Mentre le Chiese si caratterizzano solitamente per la loro continuità, quella maronita invece sembra segnata da discontinuità, e ciò fin dai suoi inizi. Mar Marun visse e morì nel IV secolo ma i suoi discepoli fondarono il monastero che porta il suo nome, origine della Chiesa maronita, solo verso il 452, non già sul luogo della sua sepoltura, bensì in Apamea, circa cento chilometri più a sud, forse favoriti dalla politica bizantina che voleva difendere e rinforzare le decisioni del concilio di Calcedonia contro la Chiesa siriaca che le rifiutava. Un’altra rottura avvenne nel 680, quando i maroniti, che in un tempo di vacanza patriarcale ad Antiochia avevano eletto un loro patriarca, rifiutarono la decisione del concilio di Costantinopoli che condannava la dottrina monotelita (l’affermazione cioè di una sola volontà in Cristo); si ritrovarono quindi separati sia dalla grande Chiesa, sia dalle Chiese non calcedonesi. Nuova discontinuità nel 938: a causa della persecuzione, i maroniti lasciano il loro territorio siriano di origine e si trasferiscono nel Monte Libano. Al tempo delle crociate poi, contrariamente alle altre Chiese, faecero causa comune con i crociati; ciò favorì la comunione con Roma, forse già al momento della conquista di Gerusalemme nel 1099, ma soprattutto nel 1182, quando abiurarono il monotelismo. Ciò condusse a una forte latinizzazione del rito maronita, che viene ora arginata dal ricupero delle sue caratteristiche antiochene (inni tradizionali, uso del siriaco nella liturgia eucaristica, ecc.).

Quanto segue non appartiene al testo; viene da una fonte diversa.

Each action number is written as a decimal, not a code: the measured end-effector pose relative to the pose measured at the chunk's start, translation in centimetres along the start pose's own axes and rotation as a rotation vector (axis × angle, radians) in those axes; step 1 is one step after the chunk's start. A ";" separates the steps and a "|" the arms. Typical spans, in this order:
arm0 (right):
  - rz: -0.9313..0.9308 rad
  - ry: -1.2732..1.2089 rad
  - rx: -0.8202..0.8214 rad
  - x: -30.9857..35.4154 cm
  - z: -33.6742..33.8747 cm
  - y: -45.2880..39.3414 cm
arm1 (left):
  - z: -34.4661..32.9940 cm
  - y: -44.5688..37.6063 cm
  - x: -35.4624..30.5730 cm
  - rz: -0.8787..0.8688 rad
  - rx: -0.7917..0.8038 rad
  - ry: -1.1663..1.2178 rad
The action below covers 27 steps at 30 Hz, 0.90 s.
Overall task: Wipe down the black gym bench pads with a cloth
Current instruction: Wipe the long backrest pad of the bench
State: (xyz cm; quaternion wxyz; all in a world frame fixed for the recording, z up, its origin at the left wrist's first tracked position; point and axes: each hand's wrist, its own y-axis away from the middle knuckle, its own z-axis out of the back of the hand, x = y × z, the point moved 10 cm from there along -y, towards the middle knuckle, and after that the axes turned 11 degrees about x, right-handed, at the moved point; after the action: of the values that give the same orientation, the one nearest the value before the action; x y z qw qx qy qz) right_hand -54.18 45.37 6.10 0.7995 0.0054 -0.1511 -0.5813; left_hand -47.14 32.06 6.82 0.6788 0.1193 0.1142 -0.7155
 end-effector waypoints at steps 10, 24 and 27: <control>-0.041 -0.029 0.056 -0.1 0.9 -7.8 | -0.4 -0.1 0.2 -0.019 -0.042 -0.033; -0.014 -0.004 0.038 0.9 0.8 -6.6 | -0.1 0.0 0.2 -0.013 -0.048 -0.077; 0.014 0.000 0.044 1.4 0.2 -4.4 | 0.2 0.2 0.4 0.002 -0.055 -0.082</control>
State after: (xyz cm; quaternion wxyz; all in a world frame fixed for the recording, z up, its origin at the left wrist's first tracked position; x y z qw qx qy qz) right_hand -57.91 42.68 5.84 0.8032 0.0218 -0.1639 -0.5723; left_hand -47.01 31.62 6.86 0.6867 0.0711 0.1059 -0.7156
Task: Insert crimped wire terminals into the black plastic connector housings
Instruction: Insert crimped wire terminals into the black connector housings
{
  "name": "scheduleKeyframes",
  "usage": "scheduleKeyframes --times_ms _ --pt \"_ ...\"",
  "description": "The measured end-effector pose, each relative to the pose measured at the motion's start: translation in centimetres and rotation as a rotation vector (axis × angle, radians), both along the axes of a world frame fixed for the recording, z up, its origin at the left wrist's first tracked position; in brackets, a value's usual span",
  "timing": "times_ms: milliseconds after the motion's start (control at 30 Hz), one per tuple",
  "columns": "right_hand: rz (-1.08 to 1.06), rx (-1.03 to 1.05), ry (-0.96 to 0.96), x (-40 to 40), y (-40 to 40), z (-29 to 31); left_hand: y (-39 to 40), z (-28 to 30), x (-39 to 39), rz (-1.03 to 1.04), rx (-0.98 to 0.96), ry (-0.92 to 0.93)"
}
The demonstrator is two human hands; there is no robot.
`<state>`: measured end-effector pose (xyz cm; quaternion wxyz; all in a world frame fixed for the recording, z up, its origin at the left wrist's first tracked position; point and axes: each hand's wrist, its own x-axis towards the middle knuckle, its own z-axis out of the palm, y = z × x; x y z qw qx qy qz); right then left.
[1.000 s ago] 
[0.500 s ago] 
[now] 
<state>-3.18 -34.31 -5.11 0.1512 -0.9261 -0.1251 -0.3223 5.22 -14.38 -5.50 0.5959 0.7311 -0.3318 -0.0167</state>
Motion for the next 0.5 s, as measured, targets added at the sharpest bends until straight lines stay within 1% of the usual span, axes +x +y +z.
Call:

Altra rottura nel 1440: sotto la pressione del potere mamelucco, i maroniti abbandonano la loro regione per rifugiarsi nella Qadishà (la Valle santa), una delle zone più inaccessibili del nord-est libanese. E le discontinuità si succedono fino a oggi: l’insicurezza politica nel XX secolo fino all’ultima guerra del Libano (1975-1990) ha provocato una forte emigrazione verso l’Occidente e l’Australia, e anche, recentemente, verso Israele, senza più desiderio di ritorno: la Chiesa maronita ha mandato preti e vescovi nelle nuove terre di adozione, a tal punto che al Sinodo maronita tenutosi in Libano nel 2003, quattro erano le lingue ufficiali: l’arabo, il francese, l’inglese e lo spagnolo. Risulta da ciò la straordinaria capacità dei maroniti di adattarsi a situazioni nuove: da monastica è diventata Chiesa di un popolo, da rurale è diventata soprattutto urbana, da strettamente libanese, è diventata una comunione internazionale (circa due terzi dei maroniti vivono tra Europa, America del Nord e del Sud e Australia).

In Israele, sono presenti soprattutto in Galilea (11 parrocchie), sotto la giurisdizione del vescovo maronita di Haifa, che a Gerusalemme esercita la funzione di vicario (esarca) patriarcale maronita (con giurisdizione su Gerusalemme, Giordania e Territori Palestinesi).